** Work instruction **
Transcribe the full listing so that each line reads as it does in the original.

** Given entries **
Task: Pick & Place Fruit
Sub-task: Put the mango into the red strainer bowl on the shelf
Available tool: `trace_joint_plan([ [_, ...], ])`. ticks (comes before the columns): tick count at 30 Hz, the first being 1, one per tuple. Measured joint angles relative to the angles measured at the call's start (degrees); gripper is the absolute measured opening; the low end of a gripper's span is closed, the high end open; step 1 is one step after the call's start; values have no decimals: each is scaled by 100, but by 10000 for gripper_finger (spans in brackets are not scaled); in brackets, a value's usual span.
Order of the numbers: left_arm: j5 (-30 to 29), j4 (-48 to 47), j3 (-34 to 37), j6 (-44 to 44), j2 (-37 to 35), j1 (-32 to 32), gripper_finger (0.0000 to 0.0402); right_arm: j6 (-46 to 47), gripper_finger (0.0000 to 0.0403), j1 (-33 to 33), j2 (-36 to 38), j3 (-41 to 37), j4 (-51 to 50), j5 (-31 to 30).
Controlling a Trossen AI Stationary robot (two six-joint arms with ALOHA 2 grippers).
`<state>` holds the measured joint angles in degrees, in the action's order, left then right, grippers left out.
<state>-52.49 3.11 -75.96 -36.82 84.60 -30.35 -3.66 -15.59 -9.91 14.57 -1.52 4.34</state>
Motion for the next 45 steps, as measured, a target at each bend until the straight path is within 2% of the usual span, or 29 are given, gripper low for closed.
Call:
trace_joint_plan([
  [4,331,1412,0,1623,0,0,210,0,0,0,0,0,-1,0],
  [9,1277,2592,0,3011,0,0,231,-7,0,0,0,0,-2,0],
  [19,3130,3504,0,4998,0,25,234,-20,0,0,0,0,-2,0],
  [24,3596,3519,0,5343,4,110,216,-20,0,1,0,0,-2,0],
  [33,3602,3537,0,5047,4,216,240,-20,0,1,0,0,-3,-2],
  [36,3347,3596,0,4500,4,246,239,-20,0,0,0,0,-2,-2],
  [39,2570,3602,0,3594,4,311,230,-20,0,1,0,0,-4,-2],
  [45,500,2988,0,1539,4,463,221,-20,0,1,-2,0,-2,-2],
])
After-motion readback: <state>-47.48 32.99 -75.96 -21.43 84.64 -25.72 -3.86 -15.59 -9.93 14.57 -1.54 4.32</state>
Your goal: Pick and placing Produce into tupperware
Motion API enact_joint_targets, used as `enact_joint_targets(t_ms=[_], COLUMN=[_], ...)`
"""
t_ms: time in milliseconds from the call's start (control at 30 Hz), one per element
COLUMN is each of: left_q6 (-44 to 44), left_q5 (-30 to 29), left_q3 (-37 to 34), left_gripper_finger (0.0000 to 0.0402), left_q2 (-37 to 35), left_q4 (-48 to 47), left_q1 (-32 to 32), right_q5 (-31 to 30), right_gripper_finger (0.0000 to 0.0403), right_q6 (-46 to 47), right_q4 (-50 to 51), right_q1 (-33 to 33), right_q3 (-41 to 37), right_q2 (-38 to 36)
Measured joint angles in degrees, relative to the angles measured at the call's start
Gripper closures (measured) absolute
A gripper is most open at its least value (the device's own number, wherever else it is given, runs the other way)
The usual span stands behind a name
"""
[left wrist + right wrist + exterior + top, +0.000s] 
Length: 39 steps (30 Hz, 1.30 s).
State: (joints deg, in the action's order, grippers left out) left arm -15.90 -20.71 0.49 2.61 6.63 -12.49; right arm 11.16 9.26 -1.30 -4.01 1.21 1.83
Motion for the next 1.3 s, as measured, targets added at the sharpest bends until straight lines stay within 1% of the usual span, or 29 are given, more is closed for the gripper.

** Solution for this exercise **
Task: Pick & Place Fruit
Sub-task: Put the mango into the red strainer bowl on the shelf
Available tool: `trace_joint_plan([ [_, ...], ])`. ticks (comes before the columns): tick count at 30 Hz, the first being 1, one per tuple. Measured joint angles relative to the angles measured at the call's start (degrees); gripper is the absolute measured opening; the low end of a gripper's span is closed, the high end open; step 1 is one step after the call's start; values have no decimals: each is scaled by 100, but by 10000 for gripper_finger (spans in brackets are not scaled); in brackets, a value's usual span.
Order of the numbers: left_arm: j5 (-30 to 29), j4 (-48 to 47), j3 (-34 to 37), j6 (-44 to 44), j2 (-37 to 35), j1 (-32 to 32), gripper_finger (0.0000 to 0.0402); right_arm: j6 (-46 to 47), gripper_finger (0.0000 to 0.0403), j1 (-33 to 33), j2 (-36 to 38), j3 (-41 to 37), j4 (-51 to 50), j5 (-31 to 30).
Controlling a Trossen AI Stationary robot (two six-joint arms with ALOHA 2 grippers).
`<state>` holds the measured joint angles in degrees, in the action's order, left then right, grippers left out.
<state>-52.49 3.11 -75.96 -36.82 84.60 -30.35 -3.66 -15.59 -9.91 14.57 -1.52 4.34</state>
Motion for the next 45 steps, as measured, a target at each bend until the straight path is within 2% of the usual span, or 29 are given, gripper low for closed.
Call:
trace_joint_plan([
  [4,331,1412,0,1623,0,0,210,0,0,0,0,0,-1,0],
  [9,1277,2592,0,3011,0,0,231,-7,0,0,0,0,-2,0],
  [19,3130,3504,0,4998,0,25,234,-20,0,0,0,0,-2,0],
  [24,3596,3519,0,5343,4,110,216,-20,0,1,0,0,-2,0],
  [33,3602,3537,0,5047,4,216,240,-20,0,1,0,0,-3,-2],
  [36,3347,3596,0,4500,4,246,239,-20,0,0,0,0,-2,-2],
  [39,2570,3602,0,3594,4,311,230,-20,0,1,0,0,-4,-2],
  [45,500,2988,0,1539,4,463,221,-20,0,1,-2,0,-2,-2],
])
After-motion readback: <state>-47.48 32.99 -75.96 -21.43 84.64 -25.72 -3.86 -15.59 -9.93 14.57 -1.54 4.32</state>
Your goal: Pick and placing Produce into tupperware
Motion API enact_joint_targets, used as `enact_joint_targets(t_ms=[_], COLUMN=[_], ...)`
"""
t_ms: time in milliseconds from the call's start (control at 30 Hz), one per element
COLUMN is each of: left_q6 (-44 to 44), left_q5 (-30 to 29), left_q3 (-37 to 34), left_gripper_finger (0.0000 to 0.0402), left_q2 (-37 to 35), left_q4 (-48 to 47), left_q1 (-32 to 32), right_q5 (-31 to 30), right_gripper_finger (0.0000 to 0.0403), right_q6 (-46 to 47), right_q4 (-50 to 51), right_q1 (-33 to 33), right_q3 (-41 to 37), right_q2 (-38 to 36)
Measured joint angles in degrees, relative to the angles measured at the call's start
Gripper closures (measured) absolute
A gripper is most open at its least value (the device's own number, wherever else it is given, runs the other way)
The usual span stands behind a name
"""
[left wrist + right wrist + exterior + top, +0.000s] 
Length: 39 steps (30 Hz, 1.30 s).
State: (joints deg, in the action's order, grippers left out) left arm -15.90 -20.71 0.49 2.61 6.63 -12.49; right arm 11.16 9.26 -1.30 -4.01 1.21 1.83
Motion for the next 1.3 s, as measured, targets added at the sharpest bends until straight lines stay within 1% of the usual span, or 29 are given, more is closed for the gripper.

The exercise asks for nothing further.